In case of a conflict, merge will pick the destination objects.

Example

lakectl merge lakefs://example-repo/validated-data lakefs://example-repo/production --strategy dest-wins

When a merge conflict arises, the conflicting objects in the production branch will be chosen to end up in validated-data. The production branch will not be affected by object changes from validated-data conflicting objects.

The strategy will affect all conflicting objects in the merge if it is set. Currently it is not possible to treat conflicts individually.

As a format-agnostic system, lakeFS currently merges by complete files.
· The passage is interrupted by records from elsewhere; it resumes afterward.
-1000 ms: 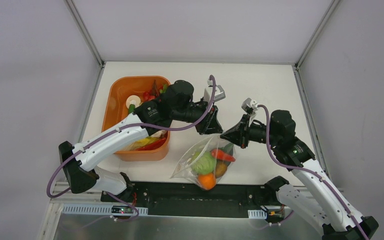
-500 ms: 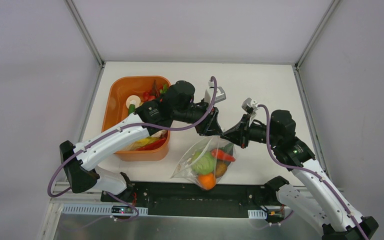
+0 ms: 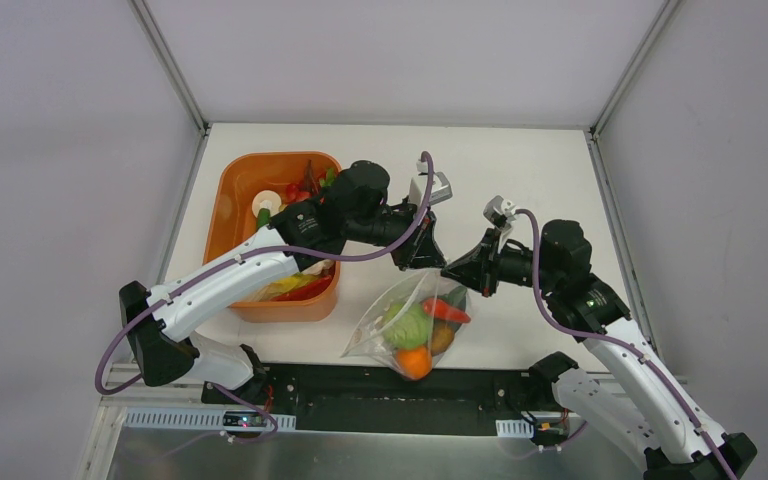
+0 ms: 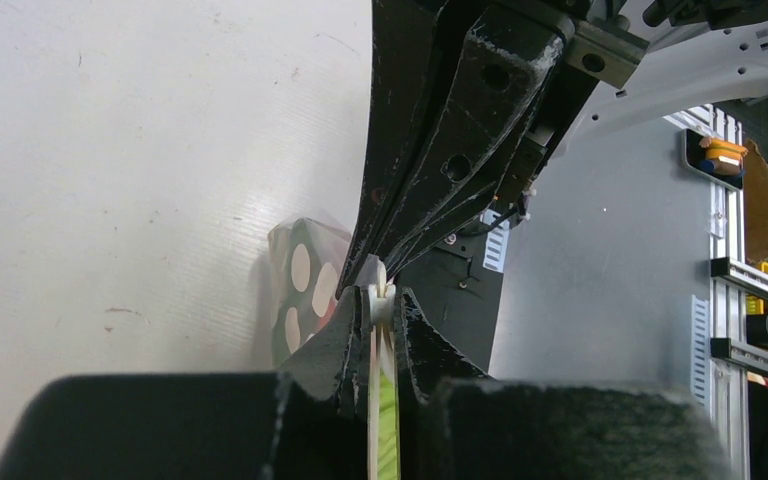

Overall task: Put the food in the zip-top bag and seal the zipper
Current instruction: Zip the zipper food storage bag at the center of the board.

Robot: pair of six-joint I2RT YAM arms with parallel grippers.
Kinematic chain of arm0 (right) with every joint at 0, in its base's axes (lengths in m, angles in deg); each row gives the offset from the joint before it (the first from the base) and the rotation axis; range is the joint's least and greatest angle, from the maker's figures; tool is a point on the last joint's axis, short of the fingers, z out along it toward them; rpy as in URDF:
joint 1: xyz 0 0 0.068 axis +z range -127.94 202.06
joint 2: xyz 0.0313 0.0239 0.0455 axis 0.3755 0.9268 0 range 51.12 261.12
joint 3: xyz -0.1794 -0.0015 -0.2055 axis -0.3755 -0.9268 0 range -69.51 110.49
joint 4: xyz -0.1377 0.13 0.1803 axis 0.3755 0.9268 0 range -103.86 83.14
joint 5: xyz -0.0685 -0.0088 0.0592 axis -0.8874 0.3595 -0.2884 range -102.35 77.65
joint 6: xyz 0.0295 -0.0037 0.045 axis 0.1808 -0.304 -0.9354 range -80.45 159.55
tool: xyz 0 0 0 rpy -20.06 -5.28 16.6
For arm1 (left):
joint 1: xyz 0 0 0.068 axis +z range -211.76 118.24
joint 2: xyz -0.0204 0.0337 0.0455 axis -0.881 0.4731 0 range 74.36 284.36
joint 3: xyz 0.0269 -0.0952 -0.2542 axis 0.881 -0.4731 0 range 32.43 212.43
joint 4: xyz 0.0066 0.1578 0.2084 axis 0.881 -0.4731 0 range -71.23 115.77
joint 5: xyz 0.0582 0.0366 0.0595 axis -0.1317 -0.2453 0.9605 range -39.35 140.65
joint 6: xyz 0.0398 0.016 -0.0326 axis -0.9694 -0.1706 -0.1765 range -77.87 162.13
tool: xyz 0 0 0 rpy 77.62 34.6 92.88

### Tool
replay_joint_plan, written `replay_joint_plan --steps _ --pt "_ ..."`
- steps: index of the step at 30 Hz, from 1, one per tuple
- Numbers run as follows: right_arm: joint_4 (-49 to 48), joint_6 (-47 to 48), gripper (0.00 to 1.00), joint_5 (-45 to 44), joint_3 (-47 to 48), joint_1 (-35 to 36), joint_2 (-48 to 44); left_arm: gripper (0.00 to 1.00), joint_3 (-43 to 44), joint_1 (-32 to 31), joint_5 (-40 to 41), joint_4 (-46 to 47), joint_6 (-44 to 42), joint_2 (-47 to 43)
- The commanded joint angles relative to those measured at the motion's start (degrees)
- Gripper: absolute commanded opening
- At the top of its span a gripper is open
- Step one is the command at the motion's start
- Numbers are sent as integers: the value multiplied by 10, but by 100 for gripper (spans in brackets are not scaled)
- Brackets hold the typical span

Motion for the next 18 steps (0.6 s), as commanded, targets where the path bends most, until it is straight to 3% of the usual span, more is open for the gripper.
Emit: replay_joint_plan --steps 1,6,8,11,12,14,18 --pt "-24 -5 0 16 16 -2 -12 0 17 -2 -4 9 -12 -3" --pt "-12 4 4 42 28 -3 -7 0 21 -2 -13 0 -22 -6" --pt "4 14 16 56 39 -3 -1 0 28 -2 -19 -7 -29 -6" --pt "25 29 48 72 54 -4 8 0 42 -2 -31 -23 -42 -3" --pt "29 35 53 78 60 -4 11 0 49 -2 -36 -29 -46 -1" --pt "32 45 58 87 67 -3 16 0 63 -2 -46 -42 -52 6" --pt "61 87 57 114 76 -4 29 0 78 -2 -73 -59 -59 14"
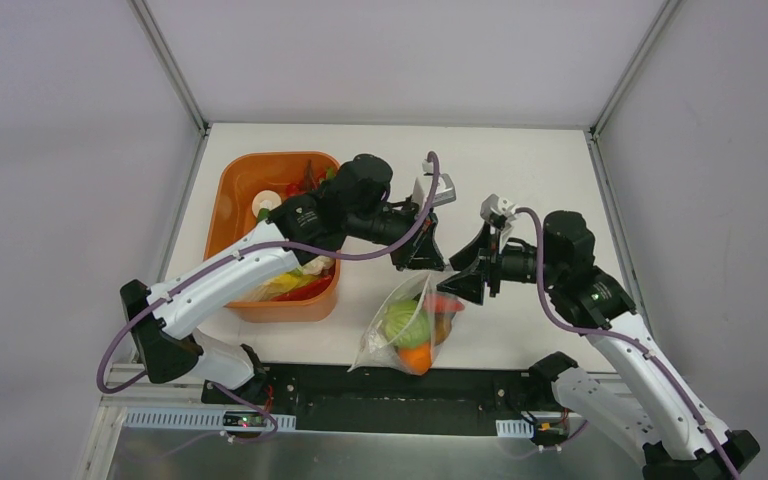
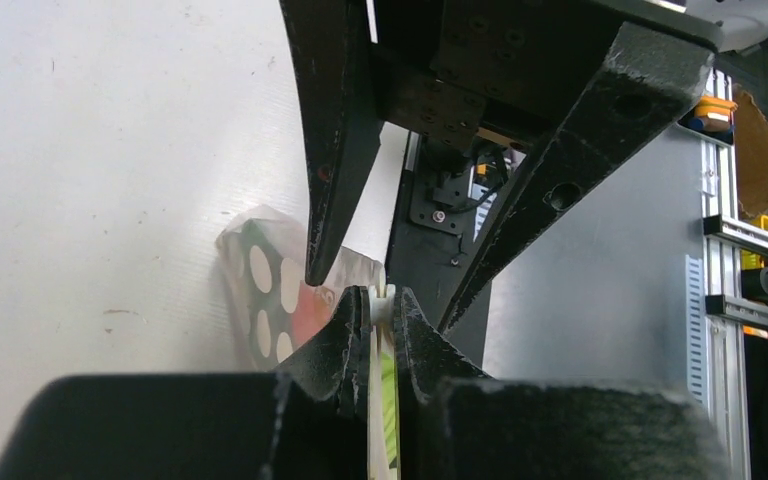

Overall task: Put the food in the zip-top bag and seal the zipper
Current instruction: Zip the zipper food storage bag at the center of the board.

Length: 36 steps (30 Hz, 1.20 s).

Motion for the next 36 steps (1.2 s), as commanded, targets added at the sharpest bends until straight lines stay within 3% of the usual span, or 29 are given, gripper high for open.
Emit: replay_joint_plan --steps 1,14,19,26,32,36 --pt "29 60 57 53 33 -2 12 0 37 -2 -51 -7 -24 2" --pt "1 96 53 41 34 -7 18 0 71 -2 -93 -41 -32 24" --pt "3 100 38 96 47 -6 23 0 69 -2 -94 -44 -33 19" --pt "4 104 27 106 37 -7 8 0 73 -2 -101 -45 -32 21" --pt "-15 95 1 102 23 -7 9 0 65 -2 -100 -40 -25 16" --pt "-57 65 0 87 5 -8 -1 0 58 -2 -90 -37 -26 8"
Format-specific and other user-defined merge strategies for handling conflicts are on the roadmap.

Async Merge (Enterprise)¶

Info

Available in lakeFS Cloud and lakeFS Enterprise from v1.76.0.

lakeFS Enterprise supports asynchronous merge operations for improved scalability.

Overview¶

In lakeFS Enterprise, merge operations execute asynchronously:

The API returns immediately with a task ID
The merge executes in the background
Clients poll for completion status
On success, the status response includes the merge commit information (same as a synchronous merge response)
On failure, the status response includes the error with its status code (same as a synchronous merge error)

Client Support¶

Async merge is supported by:

lakectl - Uses async merge automatically when connected to lakeFS Enterprise
lakeFS UI - Uses async merge automatically
Python (lakefs-sdk) - Supports async operations via the API. Support in the high-level Python SDK will be added soon.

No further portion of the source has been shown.